Data Cleaning Module
Overview
The cleaning module prepares raw Yelp business data for analysis by standardizing columns, handling missing values, and creating derived variables used throughout the project.
Raw Yelp data contains nested fields, inconsistent column names, and categorical values that are not immediately ready for analysis.

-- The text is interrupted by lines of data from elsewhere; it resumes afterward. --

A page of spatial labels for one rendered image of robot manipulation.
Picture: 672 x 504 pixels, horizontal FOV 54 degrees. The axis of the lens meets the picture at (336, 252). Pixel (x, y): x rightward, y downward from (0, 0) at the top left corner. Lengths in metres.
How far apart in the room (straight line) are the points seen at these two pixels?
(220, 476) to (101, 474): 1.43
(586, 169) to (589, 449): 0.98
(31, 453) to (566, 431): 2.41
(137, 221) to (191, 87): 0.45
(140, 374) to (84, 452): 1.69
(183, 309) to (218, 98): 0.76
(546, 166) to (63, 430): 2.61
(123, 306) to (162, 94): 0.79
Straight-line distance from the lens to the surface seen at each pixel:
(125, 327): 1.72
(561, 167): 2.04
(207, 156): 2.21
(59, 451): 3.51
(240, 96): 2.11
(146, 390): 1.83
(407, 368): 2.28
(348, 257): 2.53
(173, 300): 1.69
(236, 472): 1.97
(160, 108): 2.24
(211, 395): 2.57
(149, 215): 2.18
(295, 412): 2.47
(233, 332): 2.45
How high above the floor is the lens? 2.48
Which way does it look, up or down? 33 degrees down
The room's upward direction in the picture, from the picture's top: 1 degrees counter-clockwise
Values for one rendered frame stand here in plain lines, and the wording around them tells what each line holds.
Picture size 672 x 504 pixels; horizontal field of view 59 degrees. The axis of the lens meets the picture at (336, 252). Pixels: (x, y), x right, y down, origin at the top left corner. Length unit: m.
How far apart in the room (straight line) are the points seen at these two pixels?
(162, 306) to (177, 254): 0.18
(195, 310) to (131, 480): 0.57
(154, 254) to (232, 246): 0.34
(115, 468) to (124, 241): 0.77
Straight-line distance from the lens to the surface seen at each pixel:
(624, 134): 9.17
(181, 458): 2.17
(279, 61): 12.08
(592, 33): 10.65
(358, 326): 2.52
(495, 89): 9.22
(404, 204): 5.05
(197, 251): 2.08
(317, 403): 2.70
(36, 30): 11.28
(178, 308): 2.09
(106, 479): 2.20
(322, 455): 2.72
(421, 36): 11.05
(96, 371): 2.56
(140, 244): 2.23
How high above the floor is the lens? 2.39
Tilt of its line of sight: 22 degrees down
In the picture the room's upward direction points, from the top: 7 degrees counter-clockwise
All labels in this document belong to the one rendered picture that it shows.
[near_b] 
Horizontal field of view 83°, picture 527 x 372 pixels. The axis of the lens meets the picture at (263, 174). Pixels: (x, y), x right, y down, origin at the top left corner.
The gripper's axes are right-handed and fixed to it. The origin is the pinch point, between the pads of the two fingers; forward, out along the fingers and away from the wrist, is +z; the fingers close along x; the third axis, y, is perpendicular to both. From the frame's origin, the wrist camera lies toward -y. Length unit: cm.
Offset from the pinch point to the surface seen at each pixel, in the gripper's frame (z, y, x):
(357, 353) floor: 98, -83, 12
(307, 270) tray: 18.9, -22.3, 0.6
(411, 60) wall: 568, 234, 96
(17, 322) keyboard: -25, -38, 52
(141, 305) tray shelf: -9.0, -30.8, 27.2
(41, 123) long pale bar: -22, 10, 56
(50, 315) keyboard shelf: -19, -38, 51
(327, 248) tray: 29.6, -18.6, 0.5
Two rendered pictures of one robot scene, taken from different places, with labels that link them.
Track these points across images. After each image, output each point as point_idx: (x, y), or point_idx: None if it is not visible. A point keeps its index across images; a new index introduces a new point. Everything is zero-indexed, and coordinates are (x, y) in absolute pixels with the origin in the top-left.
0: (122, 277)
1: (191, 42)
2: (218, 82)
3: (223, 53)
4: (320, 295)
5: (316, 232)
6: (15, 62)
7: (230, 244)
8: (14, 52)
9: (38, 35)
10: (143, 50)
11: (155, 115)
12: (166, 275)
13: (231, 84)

This module makes sure the dataset is clean, consistent, and reproducible.
Functions
Main Function: clean_data()
from yelp_final_project.cleaning import clean_datadf_clean = clean_data()
This function:
-Loads the raw Yelp dataset -Applies all cleaning steps internally -Returns a cleaned pandas DataFrame ready for analysis
Supporting/Helper Functions:
- load_data(): loads the raw CSV file
- drop_columns(): removes unnecessary columns
- convert_price(): converts price strings to numeric levels
- clean_delivery(): standardizes delivery/pickup availability
- sort_cities(): sorts and cleans city names
Parameters:
df (pandas.DataFrame): Raw Yelp business data
Returns:
pandas.DataFrame with engineered features
Output
The cleaned dataset includes standardized columns such as:
- name
- city
- rating
- review_count
- price_level
- service_type
This dataset is used by both the analysis module and the Streamlit app.